* **Entries taken from a collection**

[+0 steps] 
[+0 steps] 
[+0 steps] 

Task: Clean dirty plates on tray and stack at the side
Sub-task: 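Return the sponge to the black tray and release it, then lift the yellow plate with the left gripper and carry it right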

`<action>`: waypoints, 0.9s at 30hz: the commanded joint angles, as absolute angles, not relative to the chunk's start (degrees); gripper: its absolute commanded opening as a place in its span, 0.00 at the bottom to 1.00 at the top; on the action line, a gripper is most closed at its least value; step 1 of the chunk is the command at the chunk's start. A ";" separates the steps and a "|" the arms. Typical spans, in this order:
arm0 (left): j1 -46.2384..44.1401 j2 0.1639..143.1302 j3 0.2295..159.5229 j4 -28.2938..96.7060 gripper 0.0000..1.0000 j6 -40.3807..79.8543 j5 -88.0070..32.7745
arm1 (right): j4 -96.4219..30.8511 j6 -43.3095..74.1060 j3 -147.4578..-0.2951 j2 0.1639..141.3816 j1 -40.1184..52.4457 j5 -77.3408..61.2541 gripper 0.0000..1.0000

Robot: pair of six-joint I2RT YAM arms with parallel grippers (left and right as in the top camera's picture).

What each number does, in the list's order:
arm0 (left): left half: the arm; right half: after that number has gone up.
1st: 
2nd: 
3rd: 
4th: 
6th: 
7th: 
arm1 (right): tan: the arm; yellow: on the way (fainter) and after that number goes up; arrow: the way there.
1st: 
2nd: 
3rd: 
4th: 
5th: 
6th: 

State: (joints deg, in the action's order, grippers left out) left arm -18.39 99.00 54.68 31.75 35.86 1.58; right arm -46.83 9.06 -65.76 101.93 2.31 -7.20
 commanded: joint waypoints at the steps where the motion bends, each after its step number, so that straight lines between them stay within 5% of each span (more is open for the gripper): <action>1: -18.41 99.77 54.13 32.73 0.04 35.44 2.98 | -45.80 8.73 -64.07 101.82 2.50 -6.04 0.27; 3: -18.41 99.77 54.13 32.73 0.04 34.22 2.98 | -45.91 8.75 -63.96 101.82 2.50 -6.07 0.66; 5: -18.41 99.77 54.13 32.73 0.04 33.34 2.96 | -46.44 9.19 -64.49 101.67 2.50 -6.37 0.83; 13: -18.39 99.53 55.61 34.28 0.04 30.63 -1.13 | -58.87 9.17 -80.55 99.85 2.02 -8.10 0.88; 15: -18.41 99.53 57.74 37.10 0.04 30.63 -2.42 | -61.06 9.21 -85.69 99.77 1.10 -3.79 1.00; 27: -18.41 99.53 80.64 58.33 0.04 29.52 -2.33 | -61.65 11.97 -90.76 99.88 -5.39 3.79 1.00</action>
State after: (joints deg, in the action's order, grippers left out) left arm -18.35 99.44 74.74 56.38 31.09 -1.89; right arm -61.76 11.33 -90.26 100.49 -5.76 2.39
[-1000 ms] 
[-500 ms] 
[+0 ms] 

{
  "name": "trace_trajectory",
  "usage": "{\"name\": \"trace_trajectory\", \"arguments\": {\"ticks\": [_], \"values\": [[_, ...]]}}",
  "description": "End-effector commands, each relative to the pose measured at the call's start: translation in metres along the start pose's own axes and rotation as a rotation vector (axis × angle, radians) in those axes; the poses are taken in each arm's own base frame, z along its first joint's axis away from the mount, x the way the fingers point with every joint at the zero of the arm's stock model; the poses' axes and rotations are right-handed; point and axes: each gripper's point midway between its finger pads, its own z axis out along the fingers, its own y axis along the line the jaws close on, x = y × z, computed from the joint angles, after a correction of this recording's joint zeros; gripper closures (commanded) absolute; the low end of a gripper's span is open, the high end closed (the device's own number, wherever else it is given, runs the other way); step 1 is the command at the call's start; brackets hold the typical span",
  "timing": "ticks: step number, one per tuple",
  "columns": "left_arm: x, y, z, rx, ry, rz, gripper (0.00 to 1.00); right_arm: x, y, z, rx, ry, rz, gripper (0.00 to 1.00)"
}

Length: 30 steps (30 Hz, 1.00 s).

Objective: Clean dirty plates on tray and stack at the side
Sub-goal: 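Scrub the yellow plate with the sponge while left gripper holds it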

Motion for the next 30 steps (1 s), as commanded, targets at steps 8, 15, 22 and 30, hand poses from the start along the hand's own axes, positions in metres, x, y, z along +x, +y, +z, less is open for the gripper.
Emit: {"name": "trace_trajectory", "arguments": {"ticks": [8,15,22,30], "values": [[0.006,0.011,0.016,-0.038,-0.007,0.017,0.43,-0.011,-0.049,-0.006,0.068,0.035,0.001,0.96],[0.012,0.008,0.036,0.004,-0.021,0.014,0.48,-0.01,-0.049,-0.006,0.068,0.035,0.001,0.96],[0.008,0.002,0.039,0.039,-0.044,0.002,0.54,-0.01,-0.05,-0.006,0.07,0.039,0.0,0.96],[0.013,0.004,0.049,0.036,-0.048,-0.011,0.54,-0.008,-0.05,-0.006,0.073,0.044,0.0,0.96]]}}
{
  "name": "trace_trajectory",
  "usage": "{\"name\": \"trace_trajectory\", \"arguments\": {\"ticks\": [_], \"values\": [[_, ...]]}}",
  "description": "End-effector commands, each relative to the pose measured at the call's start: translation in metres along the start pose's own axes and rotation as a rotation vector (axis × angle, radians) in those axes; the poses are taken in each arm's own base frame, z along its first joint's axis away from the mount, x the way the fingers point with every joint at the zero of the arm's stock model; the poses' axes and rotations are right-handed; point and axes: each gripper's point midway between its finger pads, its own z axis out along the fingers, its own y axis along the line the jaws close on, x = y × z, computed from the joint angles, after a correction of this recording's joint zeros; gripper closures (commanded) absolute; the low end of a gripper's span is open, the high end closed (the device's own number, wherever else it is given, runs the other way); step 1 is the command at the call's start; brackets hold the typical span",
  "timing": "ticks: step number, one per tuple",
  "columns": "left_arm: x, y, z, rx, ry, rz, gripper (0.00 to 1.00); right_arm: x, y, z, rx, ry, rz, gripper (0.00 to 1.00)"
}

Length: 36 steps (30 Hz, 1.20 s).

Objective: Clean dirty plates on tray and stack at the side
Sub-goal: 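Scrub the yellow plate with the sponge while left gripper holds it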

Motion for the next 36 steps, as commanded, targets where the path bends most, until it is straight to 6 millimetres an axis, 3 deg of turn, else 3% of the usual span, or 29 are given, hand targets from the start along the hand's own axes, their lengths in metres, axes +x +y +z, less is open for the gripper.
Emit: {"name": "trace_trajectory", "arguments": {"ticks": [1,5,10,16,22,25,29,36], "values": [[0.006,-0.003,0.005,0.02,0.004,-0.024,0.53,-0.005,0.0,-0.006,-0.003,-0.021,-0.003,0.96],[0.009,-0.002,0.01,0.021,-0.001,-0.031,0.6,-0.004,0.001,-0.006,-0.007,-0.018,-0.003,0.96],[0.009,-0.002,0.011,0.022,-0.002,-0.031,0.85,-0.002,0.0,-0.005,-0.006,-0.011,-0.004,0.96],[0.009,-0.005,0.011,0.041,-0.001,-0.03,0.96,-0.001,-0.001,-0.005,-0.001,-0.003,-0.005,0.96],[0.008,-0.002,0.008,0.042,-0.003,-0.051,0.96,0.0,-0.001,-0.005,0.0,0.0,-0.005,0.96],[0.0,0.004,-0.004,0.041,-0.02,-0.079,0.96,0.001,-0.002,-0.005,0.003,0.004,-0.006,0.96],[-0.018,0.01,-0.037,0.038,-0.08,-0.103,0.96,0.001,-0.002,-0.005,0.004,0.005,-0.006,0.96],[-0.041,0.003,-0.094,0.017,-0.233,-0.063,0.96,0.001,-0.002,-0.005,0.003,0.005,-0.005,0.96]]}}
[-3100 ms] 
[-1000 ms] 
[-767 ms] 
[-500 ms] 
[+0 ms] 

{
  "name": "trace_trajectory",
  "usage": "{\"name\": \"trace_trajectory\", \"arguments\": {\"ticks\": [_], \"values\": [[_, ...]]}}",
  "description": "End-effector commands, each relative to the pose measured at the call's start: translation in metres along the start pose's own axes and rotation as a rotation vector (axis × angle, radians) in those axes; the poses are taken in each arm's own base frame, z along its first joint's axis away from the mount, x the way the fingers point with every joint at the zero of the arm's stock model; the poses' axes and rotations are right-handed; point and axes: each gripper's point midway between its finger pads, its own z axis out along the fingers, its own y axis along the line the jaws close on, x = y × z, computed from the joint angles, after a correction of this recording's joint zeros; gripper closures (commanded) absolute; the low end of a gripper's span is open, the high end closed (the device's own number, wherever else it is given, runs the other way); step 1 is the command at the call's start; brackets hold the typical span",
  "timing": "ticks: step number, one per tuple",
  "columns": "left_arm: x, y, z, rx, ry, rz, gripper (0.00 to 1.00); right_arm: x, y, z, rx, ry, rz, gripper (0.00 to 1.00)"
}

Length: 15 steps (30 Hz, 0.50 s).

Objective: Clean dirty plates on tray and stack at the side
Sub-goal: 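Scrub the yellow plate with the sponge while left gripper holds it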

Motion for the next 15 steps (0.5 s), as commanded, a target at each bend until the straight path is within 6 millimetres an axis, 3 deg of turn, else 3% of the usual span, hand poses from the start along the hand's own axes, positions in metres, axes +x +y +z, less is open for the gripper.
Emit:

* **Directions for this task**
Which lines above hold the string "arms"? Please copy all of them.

* **Exercise result**
`<action>`: waypoints, 0.9s at 30hz: the commanded joint angles, as absolute angles, not relative to the chunk's start (degrees); gripper: its absolute commanded opening as a place in its span, 0.00 at the bottom to 1.00 at the top; on the action line, a gripper is most closed at its least value; step 1 of the chunk is the command at the chunk's start. A ";" separates the steps and a "|" the arms. Typical spans, in this order:
Robot: pair of six-joint I2RT YAM arms with parallel grippers (left and right as in the top camera's picture).

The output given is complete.